System misconfigurations specifically (things like cloud environments set up with weak access controls, exposed databases, or default credentials left unchanged) were flagged as a persistent entry point.

The report notes that many organizations, particularly in rapidly digitizing sectors, lack visibility over their own cloud and hybrid systems. That’s a known problem: if you don’t know what you’re running, you can’t secure it.

READ: Cyber Attacks in Kenya Jump 441% in Just Three Months

Brute force attacks rose 8.41% from the previous quarter, partly attributed to expanded remote working and the continued targeting of RDP (Remote Desktop Protocol) configurations.

Attackers are also going after IoT devices through exposed Telnet ports, as smart devices with no password changes are effectively open doors.

Government, ISPs, and Cloud Providers Remain the Main Targets

Internet Service Providers, cloud service providers, and government systems were the most targeted across nearly every threat category.

This makes sense since they hold large volumes of user data and often manage infrastructure that other organizations depend on, making them high-value targets.

Financial services including banks, cryptocurrency platforms, and online trading platforms were also regularly listed among affected industries.

For DDoS attacks specifically, the health sector and government were the top targets. The report notes hacktivists and politically motivated groups (Advanced Persistent Threats, or APTs) were behind much of this activity, with the goal of disrupting public services rather than stealing data.

DDoS Attacks Dropped 86%, But Don’t Read Too Much Into It

The single most dramatic change in the report is the 85.93% drop in DDoS detections, from a much higher figure in October-December 2025 to 8.2 million this quarter. That sounds like progress, but the report doesn’t attribute this to improved defenses.

DDoS campaigns tend to be cyclical, often tied to specific events, geopolitical tensions, or hacktivist campaigns. A large drop in one quarter often simply reflects that the specific campaigns driving the previous spike have run their course.

Kenya Trained 85 People From 25 Organizations on Threat Intelligence Sharing

Beyond the threat data, the quarter included meaningful institutional activity. In partnership with the UK’s Foreign, Commonwealth and Development Office (FCDO), the KE-CIRT/CC ran a 5-day training program from March 2-6, 2026, in Nairobi for members of the National KE-CIRT/CC Cybersecurity Committee.

85 participants from 25 organizations attended, including government agencies, critical infrastructure operators, and academia.

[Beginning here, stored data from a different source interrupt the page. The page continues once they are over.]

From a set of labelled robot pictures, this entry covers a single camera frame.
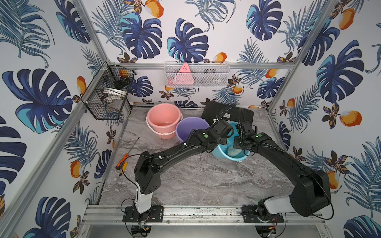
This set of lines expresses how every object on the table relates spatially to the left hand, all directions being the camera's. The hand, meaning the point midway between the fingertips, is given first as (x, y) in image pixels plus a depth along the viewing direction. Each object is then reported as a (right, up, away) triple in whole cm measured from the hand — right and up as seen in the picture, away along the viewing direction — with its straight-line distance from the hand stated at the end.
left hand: (222, 139), depth 85 cm
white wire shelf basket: (-14, +43, +15) cm, 48 cm away
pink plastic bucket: (-38, +13, +16) cm, 43 cm away
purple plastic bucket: (-21, +8, +7) cm, 24 cm away
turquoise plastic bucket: (+4, -7, +4) cm, 9 cm away
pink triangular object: (-22, +38, +5) cm, 44 cm away
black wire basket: (-67, +24, -1) cm, 71 cm away
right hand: (+10, -2, +2) cm, 11 cm away
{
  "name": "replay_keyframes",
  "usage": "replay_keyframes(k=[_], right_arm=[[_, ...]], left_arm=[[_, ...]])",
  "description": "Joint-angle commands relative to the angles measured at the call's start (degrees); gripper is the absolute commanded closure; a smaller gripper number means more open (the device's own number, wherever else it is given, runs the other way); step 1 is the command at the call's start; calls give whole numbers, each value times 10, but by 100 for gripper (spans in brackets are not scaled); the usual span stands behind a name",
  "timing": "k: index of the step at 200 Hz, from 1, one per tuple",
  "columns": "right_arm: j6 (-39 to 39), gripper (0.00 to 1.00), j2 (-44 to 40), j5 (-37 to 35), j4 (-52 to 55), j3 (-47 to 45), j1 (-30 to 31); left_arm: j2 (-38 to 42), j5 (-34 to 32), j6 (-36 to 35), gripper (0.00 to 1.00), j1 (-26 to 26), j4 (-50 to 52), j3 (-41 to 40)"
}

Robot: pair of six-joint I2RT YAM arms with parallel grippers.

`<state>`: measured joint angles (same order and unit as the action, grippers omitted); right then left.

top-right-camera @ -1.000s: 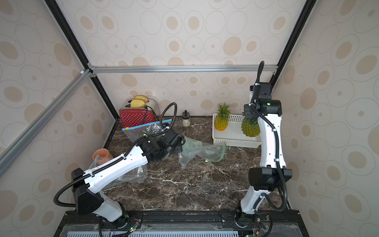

The training covered threat intelligence platforms, specifically the MISP Threat Sharing platform and the PinPoint analytical tool, and focused on how organizations can share threat data with each other in a structured, timely way without getting tangled in legal or trust issues.

READ: KICTANet Pushes for Changes to Kenya’s Draft Cybersecurity Strategy

This was the final program under Phase II of the Africa Cyber Programme (ACP), a UK-funded initiative to build cybersecurity capacity across the continent.

Kenya also sent a delegation to the InCyber Forum Europe 2026 in Lille, France (March 30-April 2), and participated in the Africa CISO Summit in Nairobi (March 11-12), where the central themes were Africa’s cybersecurity skills gap and the need for better public-private collaboration.

A Threat Intelligence Platform Training is Planned for Q2

For the next quarter (April-June 2026), the KE-CIRT/CC plans to run a training program on a Threat Intelligence Sharing Platform (TISP) in collaboration with Expertise France.

The focus will be on getting key national bodies, including sectoral CIRTs and cybersecurity operations centers, to actually use standardized platforms for sharing threat data, rather than relying on ad hoc communication channels.

The goal is to close the gap between having a national cybersecurity framework on paper and having one that functions in practice.